Schuldunfähig erklärt: Angeklagter fuchtelt mit Schere vor Passanten in Erding

Landshut - Es geht doch nichts über gute Kontakte. Wenn etwa Sadig M. seine drei Dschinn benennt, kann er die "Sonne des Sommers" herbeizaubern. "Das funktioniert aber nur im Winter", sagte der 22-jährige Afghane vor dem Landgericht.
Dem psychiatrischen Gutachter Dr. Franz-Xaver Obermeier hatte er zwei Telefonnummern in Pakistan und dem Iran gegeben – falls dieser Zweifel an seinen Angaben habe: Da könne man seine "göttlichen Weihen" bestätigen. Dass er "die Welt in ihre Farben auflösen" könne, wie er es dem Sachverständigen gegenüber noch gesagt hatte, relativierte er vor Gericht allerdings: "So mächtig bin ich auch wieder nicht."
Erding: Angeklagter bedroht Passanten mit Schere
Vorsitzender Richter Ralph Reiter gab zu bedenken, dass es auch gar nicht göttlich sei, auf einer Brücke mit einer Schere herumzufuchteln und dabei "money, money!" zu brüllen, so geschehen vergangenen Juli in Erding. Der Vorfall war Gegenstand des Verfahrens vor der sechsten Strafkammer; im Mittelpunkt stand die Frage, ob der 22-Jährige für unbestimmte Zeit in einer psychiatrischen Einrichtung untergebracht wird. Die Kammer beschied dies nach zwei Verhandlungstagen positiv.

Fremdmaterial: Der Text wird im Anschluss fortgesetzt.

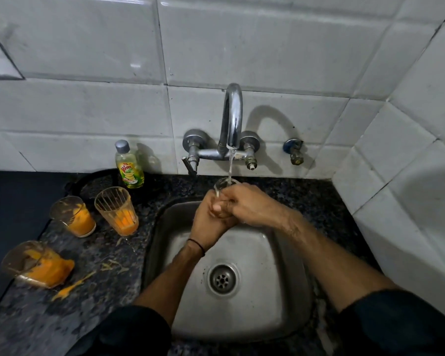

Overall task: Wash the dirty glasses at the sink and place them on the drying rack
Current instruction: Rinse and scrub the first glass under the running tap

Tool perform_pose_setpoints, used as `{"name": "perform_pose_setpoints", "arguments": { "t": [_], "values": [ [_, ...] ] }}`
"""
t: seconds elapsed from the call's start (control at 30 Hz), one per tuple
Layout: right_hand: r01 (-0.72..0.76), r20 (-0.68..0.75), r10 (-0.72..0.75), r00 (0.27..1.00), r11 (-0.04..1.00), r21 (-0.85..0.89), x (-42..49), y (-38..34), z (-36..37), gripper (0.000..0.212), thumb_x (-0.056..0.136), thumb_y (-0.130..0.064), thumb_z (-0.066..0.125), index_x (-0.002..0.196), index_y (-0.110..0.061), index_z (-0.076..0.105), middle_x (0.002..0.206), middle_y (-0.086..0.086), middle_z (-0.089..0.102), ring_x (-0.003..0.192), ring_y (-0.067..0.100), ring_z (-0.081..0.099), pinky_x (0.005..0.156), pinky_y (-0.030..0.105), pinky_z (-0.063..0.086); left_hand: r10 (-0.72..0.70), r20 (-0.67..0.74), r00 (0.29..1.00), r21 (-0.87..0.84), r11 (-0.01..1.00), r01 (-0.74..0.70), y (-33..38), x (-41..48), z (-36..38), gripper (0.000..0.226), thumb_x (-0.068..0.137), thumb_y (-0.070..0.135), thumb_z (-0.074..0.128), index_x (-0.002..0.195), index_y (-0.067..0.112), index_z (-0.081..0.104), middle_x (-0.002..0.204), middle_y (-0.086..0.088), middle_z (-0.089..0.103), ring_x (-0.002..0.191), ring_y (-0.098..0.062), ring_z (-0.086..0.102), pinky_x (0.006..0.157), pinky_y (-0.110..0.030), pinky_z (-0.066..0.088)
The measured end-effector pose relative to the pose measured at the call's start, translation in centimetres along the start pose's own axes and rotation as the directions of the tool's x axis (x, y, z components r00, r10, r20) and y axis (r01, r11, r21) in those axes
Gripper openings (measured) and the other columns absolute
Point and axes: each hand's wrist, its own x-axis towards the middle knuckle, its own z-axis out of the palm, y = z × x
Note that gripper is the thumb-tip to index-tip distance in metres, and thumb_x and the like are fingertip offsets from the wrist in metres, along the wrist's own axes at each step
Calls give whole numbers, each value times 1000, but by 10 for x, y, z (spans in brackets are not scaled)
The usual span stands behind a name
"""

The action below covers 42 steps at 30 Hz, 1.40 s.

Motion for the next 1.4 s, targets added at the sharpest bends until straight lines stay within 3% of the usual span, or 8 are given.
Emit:
{"name": "perform_pose_setpoints", "arguments": {
  "t": [0.13, 0.37, 0.57, 0.7, 0.8, 0.97, 1.2, 1.4],
  "values": [
    [80, 158, -63, 985, 992, -101, -4, -1, -14, 13, 99, -25, 58, 88, -29, 64, 92, -5, 64, 90, 13, 59, 90, 31, 40, -112, 351, 930, 27, 994, 109, 2, 16, -35, 23, 74, -20, 70, 74, -1, 58, 60, 8, 61, 56, 2, 55, 55, -14, 47],
    [-221, 30, 219, 975, 963, 157, 26, -21, 2, 34, 103, -35, 47, 88, -10, 66, 94, 7, 67, 89, 22, 63, 81, 36, 48, 64, -94, 994, 286, 957, -35, -4, 13, -7, 45, 67, 14, 87, 105, 13, 63, 92, 7, 70, 86, -3, 67, 72, -18, 56],
    [1, 272, -13, 962, 999, 43, 17, 12, -6, 24, 100, -27, 57, 119, -24, 71, 115, -3, 70, 102, 12, 63, 92, 25, 46, -161, 278, 947, 31, 987, 159, -7, 24, -41, 45, 62, 0, 82, 102, 15, 67, 84, 1, 70, 77, -16, 61, 60, -28, 51],
    [-197, 55, 191, 980, 890, 411, 27, 3, 18, 35, 101, -42, 53, 79, -21, 70, 81, -2, 70, 78, 10, 64, 84, 33, 51, -9, 29, 1000, 357, 934, -2, -15, 22, -21, 55, 57, 38, 79, 107, 19, 69, 93, 8, 74, 85, -5, 69, 74, -25, 56],
    [-229, 65, 221, 973, 900, 372, 33, -5, 18, 34, 101, -37, 54, 77, -16, 65, 78, 2, 64, 74, 14, 60, 83, 38, 50, 56, -143, 988, 350, 937, -2, -18, 10, -5, 39, 69, 21, 82, 103, 18, 64, 87, 8, 70, 81, 0, 67, 68, -19, 54],
    [57, 330, -69, 942, 997, 46, 21, 20, 12, 20, 99, -26, 59, 110, -15, 71, 107, -1, 73, 99, 13, 67, 101, 36, 48, -216, 311, 925, -31, 971, 237, -20, 11, -39, 48, 54, 13, 85, 99, 8, 68, 81, -12, 70, 71, -22, 59, 49, -23, 45],
    [-219, 49, 217, 975, 894, 390, 25, -10, 28, 38, 102, -36, 52, 80, -8, 66, 74, 4, 61, 68, 13, 57, 69, 29, 44, 49, -231, 972, 398, 916, 48, -19, -5, -4, 39, 64, 25, 82, 99, 20, 64, 86, 6, 71, 81, -10, 69, 66, -21, 51],
    [85, 226, -71, 972, 995, -51, 7, 4, 10, 14, 98, -24, 59, 106, -20, 70, 96, -13, 64, 92, 2, 55, 98, 31, 34, -54, 225, 973, 40, 998, 46, -22, 8, -38, 45, 65, -1, 83, 106, 7, 66, 91, 1, 72, 76, -7, 66, 67, -30, 53]
  ]
}}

Sadig M. leidet an einer paranoiden Schizophrenie. Von Richter Reiter auf die Diagnose angesprochen, äußerte M. jedoch Zweifel, "dass das eine Krankheit ist". Sein Name stehe in der zweiten Sure des Korans. Daher habe er schon als Kind gewusst, dass er von "göttlichen Weihen" sei. Fakt ist, dass der zuletzt wohnsitzlose M. am frühen Morgen des 22. Juli zwei junge Passanten mit einer Schere bedrohte und Bargeld forderte.
Laut Antragsschrift der Staatsanwaltschaft fuchtelte er mit der Schere in der Luft herum und machte Stichbewegungen in Richtung der Geschädigten, bis diese flüchteten. Wenig später kehrten sie jedoch mit drei Mann Verstärkung zurück und wollten M. beruhigen.
Vor Gericht: 22-Jähriger Angeklagter sieht sich selbst als Opfer
Dieser begab sich aber hinter den auf der Brücke aufgestellten Bauzaun einer dortigen Baustelle und warf mehrere faustgroße Betonbrocken nach der Clique. Diese alarmierte schließlich die Polizei. M. suchte das Weite. Vor einer Bäckerei bewegte sich M. dann auf einen der jungen Männer, die ihm nachgegangen waren, zu und versuchte, mit der Schere in Richtung Körper und Hals zu stechen. Ein weiterer Mann konnte den Geschädigten rechtzeitig wegziehen. Nach seiner Festnahme versuchte Sadig M. auf der Dienststelle der Polizeiinspektion Erding noch vergeblich, zwei Polizisten zu schlagen, da er mit seiner Durchsuchung nicht einverstanden war.
Damit hatte M. sich unter anderem der versuchten schweren räuberischen Erpressung, der versuchten gefährlichen Körperverletzung sowie des Widerstands gegen Vollstreckungsbeamte schuldig gemacht. Vor Gericht sagte der 22-Jährige, er könne sich durchaus an die Ereignisse erinnern, wolle aber keine Angaben zur Sache machen. Später gab er jedoch an, dass man ihm 2000 Euro weggenommen hätte. Die habe er wiederhaben wollen. Zu den Schlägen auf der Polizeiwache meinte er lediglich: "Da kam die Feindheit." Dem Sachverständigen Obermeier zufolge handelte M. bei den Taten aufgrund der krankhaften seelischen Störung im Zustand der Schuldunfähigkeit. Unbehandelt sei mit weiteren Straftaten zu rechnen.
Urteil: Angeklagter handelte aufgrund krankhafter seelischer Störungen
M. sei zwar aufgrund der Behandlung bereits auf dem Weg der Besserung, doch wie die Verhandlung gezeigt habe, seien seine religiös motivierten, paranoiden Wahnideen nach wie vor da. Zudem zeige M. keinerlei Krankheitseinsicht. Obermeier empfahl die Unterbringung in einem psychiatrischen Krankenhaus. Staatsanwaltschaft und Verteidigung bezogen sich in ihren Plädoyers auf den Sachverständigen und beantragten die Unterbringung. Die Kammer schließlich ordnete diese an. Sadig M. hatte in seinem letzten Wort lediglich darum gebeten, nach Hause zurückzudürfen.